## EXERCISE PROMPT:
Each line from the one containing "Question. Indicate the black" to the last line of the listing below must be reproduced exactly, and nothing more.

## GIVEN DATA:
————

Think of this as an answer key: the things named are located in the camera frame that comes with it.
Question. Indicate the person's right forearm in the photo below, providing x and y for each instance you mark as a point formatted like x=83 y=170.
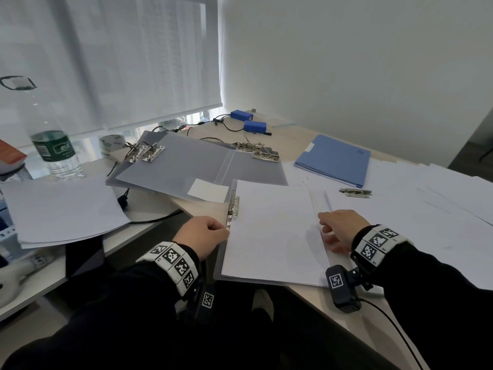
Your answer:
x=443 y=304

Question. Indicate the silver round tin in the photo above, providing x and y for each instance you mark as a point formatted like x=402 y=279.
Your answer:
x=112 y=146

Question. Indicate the white roller blind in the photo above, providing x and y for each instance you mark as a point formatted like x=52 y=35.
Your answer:
x=115 y=53

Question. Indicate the person's right hand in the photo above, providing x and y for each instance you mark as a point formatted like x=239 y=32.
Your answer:
x=344 y=227

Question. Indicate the frosted glass door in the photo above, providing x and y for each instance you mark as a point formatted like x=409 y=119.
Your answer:
x=473 y=150

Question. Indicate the blue battery pack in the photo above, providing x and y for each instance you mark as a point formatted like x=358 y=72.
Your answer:
x=255 y=127
x=241 y=115

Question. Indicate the person's white shoe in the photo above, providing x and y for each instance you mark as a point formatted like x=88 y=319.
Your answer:
x=264 y=304

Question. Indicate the clear plastic water bottle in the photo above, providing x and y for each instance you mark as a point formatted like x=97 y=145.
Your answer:
x=54 y=146

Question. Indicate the person's left forearm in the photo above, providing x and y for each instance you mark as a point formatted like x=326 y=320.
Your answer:
x=108 y=327

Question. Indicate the person's left hand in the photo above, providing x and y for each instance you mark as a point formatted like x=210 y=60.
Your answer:
x=202 y=236

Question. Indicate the stack of folders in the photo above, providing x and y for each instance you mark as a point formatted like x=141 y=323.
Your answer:
x=233 y=206

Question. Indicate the single metal file clip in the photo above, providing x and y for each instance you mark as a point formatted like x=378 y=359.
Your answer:
x=355 y=192

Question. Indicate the white wristband with black markers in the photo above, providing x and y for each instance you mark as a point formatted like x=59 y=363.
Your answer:
x=379 y=242
x=173 y=265

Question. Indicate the blue folder with dark logo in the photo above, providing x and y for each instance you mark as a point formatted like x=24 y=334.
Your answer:
x=327 y=180

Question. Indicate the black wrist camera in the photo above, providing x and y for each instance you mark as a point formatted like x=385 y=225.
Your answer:
x=206 y=302
x=342 y=289

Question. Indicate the pile of white paper sheets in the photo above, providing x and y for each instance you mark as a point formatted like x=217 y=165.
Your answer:
x=454 y=196

————

## EXPECTED OUTPUT:
Question. Indicate the black wrist camera in the photo above, providing x and y for each instance you mark as a point formatted like x=385 y=225.
Your answer:
x=206 y=302
x=342 y=289

Question. Indicate the pile of white paper sheets in the photo above, providing x and y for each instance you mark as a point formatted like x=217 y=165.
Your answer:
x=454 y=196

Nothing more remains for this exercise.